Every week, busloads of potential buyers from mainland China are taken on tours of the well-tended lawns, spacious shopping arcades and glossy apartments being built on reclaimed land. The privately backed and funded development will house 700,000 people when it is fully finished in two decades’ time.
But with thousands of flats already reported sold, the first residents, many of them retirees and parents with young families, are expected to move in as early as next year.

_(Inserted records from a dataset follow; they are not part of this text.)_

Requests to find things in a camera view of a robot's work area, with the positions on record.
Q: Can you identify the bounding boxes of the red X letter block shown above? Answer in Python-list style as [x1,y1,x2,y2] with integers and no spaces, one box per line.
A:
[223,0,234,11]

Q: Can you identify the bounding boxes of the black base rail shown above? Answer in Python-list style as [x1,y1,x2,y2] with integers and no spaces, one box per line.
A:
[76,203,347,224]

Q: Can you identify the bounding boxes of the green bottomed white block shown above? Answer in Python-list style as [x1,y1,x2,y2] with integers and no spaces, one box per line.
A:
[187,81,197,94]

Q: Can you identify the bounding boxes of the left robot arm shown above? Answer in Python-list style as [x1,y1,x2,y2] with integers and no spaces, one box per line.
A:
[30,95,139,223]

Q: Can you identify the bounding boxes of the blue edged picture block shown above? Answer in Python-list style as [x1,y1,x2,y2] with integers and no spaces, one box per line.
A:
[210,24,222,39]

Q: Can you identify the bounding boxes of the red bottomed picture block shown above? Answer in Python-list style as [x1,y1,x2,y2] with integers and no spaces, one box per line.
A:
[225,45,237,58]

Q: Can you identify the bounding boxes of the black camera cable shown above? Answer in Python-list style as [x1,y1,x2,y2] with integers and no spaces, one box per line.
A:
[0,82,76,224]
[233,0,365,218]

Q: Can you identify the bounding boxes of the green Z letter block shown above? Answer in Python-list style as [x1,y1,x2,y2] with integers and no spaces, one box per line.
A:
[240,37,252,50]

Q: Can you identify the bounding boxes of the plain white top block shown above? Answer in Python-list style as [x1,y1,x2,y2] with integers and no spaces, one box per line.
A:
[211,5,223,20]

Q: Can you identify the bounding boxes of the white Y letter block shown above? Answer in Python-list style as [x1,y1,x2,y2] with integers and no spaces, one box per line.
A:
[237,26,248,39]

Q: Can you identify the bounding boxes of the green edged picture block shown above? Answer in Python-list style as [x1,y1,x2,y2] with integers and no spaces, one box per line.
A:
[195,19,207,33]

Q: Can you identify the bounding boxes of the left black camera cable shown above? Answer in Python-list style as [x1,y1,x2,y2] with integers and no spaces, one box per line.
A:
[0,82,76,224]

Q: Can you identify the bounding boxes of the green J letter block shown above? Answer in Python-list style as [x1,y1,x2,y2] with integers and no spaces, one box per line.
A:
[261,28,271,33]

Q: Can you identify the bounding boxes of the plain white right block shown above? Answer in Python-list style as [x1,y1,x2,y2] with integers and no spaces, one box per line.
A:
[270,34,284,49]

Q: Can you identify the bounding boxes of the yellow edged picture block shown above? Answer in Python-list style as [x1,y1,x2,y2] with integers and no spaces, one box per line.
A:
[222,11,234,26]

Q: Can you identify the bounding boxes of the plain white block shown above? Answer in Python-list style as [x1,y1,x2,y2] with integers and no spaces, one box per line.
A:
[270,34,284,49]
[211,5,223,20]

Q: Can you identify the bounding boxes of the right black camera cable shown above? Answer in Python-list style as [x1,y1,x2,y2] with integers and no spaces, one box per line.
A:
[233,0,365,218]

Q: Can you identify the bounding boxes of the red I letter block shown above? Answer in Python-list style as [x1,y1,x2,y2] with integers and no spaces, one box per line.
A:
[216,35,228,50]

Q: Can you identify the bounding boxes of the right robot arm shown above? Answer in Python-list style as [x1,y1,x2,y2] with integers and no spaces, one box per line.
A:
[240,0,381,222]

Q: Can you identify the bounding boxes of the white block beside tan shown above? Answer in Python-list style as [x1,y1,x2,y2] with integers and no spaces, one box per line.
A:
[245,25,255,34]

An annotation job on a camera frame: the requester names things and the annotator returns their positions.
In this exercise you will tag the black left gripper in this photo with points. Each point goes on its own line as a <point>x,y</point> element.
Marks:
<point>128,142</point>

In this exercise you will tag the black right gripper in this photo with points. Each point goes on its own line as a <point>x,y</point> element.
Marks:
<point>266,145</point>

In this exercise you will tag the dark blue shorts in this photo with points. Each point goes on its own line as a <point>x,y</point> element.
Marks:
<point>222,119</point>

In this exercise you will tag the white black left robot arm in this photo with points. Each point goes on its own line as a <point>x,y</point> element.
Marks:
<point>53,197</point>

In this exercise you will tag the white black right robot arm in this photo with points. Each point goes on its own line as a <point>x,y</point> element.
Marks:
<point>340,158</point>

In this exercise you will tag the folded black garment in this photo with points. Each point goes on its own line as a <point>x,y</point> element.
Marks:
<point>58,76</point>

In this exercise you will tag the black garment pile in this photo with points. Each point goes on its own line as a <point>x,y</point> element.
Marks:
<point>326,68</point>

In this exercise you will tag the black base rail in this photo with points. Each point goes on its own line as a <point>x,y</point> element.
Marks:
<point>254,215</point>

Xing Han Jiang, 62, a small businessman from Shanghai, has bought two. “I fell in love with the greenery, the beach and the weather,” said Mr Xing, owner of a boat building business. “In Malaysia there’s no winter — but China gets very cold in winter, which is no good for my body. The distance isn’t very far between Malaysia and China, and there’s no language barrier.”
Two-bed apartments in Forest City sell for Rm780,000 ($175,000), less than similar apartments in Hong Kong, Vancouver or Sydney, other prime destinations for Chinese property investors.
“I checked out properties in Australia, America and Japan,” Mr Xing said. “If I bought in America it would be very foreign to me in terms of language. In Malaysia there’s not much of a culture shock and the price is reasonable. ”
For Malaysians, the giant Forest City development is the most visible example of China’s expanding financial might.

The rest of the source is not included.